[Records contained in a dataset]
════════

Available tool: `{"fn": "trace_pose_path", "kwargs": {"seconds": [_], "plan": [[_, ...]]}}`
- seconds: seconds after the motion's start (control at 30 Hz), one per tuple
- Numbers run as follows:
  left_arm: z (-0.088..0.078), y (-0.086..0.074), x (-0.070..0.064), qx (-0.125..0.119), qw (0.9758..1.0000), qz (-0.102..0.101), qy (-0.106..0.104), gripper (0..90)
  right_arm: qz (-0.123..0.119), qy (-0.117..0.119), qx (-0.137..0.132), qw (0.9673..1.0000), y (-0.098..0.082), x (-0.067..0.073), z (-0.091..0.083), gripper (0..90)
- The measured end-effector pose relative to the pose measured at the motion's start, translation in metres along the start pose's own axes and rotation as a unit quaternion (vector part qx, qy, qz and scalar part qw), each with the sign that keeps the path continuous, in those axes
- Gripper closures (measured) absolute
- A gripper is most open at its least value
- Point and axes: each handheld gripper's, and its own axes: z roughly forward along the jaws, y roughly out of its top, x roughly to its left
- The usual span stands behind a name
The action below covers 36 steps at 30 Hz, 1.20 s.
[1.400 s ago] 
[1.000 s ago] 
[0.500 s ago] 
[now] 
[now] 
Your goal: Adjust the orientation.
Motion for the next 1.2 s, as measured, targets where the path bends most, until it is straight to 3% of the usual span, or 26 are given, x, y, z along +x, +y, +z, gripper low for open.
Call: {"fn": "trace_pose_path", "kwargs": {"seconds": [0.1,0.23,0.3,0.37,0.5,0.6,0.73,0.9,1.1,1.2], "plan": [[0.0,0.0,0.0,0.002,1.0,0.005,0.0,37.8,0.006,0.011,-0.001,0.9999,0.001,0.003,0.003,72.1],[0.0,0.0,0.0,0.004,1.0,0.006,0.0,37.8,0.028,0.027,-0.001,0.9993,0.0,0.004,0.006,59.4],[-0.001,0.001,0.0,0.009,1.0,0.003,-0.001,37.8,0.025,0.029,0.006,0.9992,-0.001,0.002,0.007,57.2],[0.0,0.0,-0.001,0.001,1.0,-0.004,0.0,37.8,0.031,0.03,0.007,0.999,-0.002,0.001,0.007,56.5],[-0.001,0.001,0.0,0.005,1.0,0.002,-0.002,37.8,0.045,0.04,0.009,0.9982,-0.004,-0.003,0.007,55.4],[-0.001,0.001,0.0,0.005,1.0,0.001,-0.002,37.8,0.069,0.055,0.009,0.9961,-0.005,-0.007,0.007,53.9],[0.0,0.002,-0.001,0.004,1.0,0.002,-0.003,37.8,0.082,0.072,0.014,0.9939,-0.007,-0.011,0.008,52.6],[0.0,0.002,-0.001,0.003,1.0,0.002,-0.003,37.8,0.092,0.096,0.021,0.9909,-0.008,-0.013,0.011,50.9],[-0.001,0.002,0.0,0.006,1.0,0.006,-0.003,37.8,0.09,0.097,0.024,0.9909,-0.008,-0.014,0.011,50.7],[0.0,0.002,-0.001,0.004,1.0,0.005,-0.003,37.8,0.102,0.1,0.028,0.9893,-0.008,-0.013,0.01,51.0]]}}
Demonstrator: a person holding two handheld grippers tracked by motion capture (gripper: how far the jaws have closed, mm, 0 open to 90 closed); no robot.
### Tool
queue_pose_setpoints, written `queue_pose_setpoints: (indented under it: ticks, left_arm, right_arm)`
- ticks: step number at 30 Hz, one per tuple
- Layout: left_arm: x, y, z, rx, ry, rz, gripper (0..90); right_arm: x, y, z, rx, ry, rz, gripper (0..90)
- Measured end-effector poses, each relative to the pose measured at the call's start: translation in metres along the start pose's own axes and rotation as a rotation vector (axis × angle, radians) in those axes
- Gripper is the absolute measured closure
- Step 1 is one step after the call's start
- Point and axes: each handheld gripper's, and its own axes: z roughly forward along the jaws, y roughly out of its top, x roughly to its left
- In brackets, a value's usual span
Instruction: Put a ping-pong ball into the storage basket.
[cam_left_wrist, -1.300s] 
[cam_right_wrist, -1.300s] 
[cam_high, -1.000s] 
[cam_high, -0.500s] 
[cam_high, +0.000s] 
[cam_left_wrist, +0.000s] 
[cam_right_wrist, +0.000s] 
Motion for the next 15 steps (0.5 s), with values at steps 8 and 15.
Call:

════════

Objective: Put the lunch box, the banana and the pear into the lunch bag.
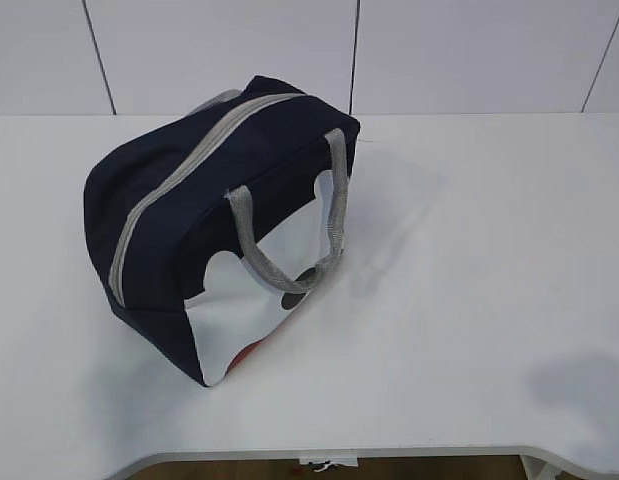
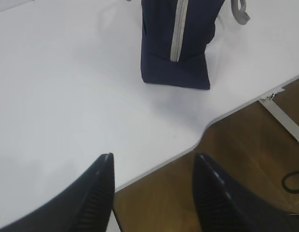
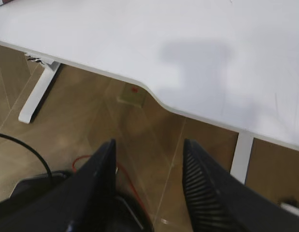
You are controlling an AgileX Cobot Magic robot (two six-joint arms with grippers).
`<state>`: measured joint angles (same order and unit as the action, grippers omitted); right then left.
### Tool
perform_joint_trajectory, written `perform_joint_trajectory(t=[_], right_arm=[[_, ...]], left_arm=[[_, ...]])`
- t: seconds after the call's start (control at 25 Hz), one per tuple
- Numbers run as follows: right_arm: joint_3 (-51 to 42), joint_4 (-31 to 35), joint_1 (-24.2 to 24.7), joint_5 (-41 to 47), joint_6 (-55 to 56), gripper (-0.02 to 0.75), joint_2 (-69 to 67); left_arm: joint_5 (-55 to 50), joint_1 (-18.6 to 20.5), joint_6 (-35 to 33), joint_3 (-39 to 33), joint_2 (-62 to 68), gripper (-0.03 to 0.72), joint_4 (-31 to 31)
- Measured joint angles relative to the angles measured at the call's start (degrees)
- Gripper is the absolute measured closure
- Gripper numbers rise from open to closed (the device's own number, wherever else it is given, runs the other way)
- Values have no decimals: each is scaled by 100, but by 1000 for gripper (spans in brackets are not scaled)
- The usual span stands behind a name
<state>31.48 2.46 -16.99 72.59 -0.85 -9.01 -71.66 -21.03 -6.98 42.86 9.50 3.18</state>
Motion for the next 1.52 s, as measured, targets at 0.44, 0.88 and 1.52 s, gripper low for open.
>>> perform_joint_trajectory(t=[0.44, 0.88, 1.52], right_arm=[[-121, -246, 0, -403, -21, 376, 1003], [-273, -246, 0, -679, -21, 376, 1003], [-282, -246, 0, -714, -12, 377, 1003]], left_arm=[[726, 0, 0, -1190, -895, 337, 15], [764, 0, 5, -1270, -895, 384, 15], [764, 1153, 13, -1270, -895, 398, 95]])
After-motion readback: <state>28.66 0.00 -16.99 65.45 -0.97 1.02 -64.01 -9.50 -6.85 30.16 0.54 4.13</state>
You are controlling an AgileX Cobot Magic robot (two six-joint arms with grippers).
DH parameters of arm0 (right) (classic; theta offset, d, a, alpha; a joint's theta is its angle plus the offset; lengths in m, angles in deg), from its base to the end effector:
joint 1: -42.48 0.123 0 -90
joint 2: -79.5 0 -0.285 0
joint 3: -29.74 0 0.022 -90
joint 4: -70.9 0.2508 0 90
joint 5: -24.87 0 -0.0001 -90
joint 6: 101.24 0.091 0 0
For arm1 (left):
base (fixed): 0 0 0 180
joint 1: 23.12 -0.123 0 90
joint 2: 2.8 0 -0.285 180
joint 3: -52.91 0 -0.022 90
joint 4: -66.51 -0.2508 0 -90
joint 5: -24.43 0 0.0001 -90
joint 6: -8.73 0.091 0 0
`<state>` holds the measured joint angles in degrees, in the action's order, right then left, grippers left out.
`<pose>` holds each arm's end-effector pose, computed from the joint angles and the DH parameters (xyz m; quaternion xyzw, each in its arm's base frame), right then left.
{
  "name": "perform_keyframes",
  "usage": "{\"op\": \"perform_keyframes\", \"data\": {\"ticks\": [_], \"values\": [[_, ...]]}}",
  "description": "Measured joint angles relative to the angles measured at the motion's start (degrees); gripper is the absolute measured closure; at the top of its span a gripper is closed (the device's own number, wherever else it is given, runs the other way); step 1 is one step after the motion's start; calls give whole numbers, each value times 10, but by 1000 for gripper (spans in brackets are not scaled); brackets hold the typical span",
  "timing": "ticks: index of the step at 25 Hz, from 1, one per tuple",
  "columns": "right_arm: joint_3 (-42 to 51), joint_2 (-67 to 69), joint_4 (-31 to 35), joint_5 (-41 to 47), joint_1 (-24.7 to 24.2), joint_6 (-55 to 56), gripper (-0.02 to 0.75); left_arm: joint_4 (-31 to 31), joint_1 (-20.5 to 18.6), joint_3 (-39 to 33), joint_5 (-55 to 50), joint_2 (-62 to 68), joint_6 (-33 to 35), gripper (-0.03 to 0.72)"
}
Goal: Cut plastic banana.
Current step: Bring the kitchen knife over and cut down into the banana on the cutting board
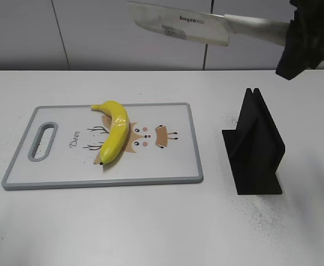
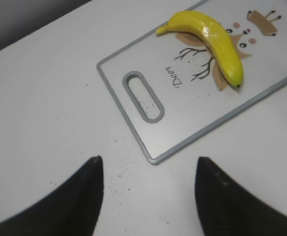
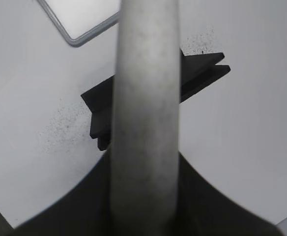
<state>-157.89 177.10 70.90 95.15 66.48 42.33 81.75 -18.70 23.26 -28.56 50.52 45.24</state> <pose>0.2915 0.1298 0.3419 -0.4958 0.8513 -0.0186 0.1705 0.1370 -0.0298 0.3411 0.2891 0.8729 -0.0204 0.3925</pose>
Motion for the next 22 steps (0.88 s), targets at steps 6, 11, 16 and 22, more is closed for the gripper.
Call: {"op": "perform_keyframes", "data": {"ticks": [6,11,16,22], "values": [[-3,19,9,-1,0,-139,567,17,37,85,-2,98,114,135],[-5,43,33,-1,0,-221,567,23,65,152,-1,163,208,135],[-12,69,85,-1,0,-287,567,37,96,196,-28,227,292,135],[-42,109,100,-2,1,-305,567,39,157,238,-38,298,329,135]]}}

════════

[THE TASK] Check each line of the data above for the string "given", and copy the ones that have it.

[OUTPUT]
Motion for the next 1.2 s, as measured, targets where the path bends most, until it is straight to 3% of the usual span, or 26 are given, x, y, z along +x, +y, +z, gripper low for open.
- Gripper numbers rise from open to closed (the device's own number, wherever else it is given, runs the other way)
  "description": "Measured joint angles relative to the angles measured at the motion's start (degrees); gripper is the absolute measured closure; at the top of its span a gripper is closed (the device's own number, wherever else it is given, runs the other way); step 1 is one step after the motion's start; calls give whole numbers, each value times 10, but by 1000 for gripper (spans in brackets are not scaled); brackets hold the typical span",

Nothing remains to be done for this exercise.